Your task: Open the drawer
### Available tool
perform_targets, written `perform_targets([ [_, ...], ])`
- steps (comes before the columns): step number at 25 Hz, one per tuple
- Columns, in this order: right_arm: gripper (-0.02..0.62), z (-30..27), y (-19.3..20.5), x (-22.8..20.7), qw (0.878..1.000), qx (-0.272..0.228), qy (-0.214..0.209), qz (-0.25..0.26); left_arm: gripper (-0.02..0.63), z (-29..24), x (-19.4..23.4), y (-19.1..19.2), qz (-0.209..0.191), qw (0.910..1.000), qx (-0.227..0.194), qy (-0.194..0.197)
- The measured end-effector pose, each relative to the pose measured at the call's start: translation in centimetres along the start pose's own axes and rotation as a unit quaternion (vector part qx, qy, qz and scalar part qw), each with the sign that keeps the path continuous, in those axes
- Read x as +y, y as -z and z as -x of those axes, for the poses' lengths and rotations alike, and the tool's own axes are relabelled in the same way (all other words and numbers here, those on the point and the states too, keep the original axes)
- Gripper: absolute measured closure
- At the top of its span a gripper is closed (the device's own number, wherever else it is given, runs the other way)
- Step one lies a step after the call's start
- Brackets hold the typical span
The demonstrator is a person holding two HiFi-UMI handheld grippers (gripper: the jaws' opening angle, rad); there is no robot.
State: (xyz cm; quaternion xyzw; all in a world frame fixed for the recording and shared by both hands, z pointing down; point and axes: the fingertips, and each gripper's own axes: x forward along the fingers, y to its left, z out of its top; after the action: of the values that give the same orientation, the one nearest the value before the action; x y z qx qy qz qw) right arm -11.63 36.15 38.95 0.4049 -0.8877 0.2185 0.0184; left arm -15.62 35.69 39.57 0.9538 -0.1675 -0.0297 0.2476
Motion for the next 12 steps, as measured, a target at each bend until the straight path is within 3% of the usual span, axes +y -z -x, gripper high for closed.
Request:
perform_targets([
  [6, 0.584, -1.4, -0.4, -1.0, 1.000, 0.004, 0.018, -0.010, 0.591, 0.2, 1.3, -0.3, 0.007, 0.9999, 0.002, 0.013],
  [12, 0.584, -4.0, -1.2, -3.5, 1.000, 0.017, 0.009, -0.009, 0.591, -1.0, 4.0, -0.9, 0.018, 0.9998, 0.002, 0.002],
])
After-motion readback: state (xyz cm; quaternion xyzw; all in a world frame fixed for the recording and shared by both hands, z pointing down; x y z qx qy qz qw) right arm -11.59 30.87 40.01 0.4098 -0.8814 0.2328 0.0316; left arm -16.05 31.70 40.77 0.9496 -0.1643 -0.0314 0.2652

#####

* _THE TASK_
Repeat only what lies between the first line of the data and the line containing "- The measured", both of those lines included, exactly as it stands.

* _WRITTEN RESPONSE_
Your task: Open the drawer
### Available tool
perform_targets, written `perform_targets([ [_, ...], ])`
- steps (comes before the columns): step number at 25 Hz, one per tuple
- Columns, in this order: right_arm: gripper (-0.02..0.62), z (-30..27), y (-19.3..20.5), x (-22.8..20.7), qw (0.878..1.000), qx (-0.272..0.228), qy (-0.214..0.209), qz (-0.25..0.26); left_arm: gripper (-0.02..0.63), z (-29..24), x (-19.4..23.4), y (-19.1..19.2), qz (-0.209..0.191), qw (0.910..1.000), qx (-0.227..0.194), qy (-0.194..0.197)
- The measured end-effector pose, each relative to the pose measured at the call's start: translation in centimetres along the start pose's own axes and rotation as a unit quaternion (vector part qx, qy, qz and scalar part qw), each with the sign that keeps the path continuous, in those axes

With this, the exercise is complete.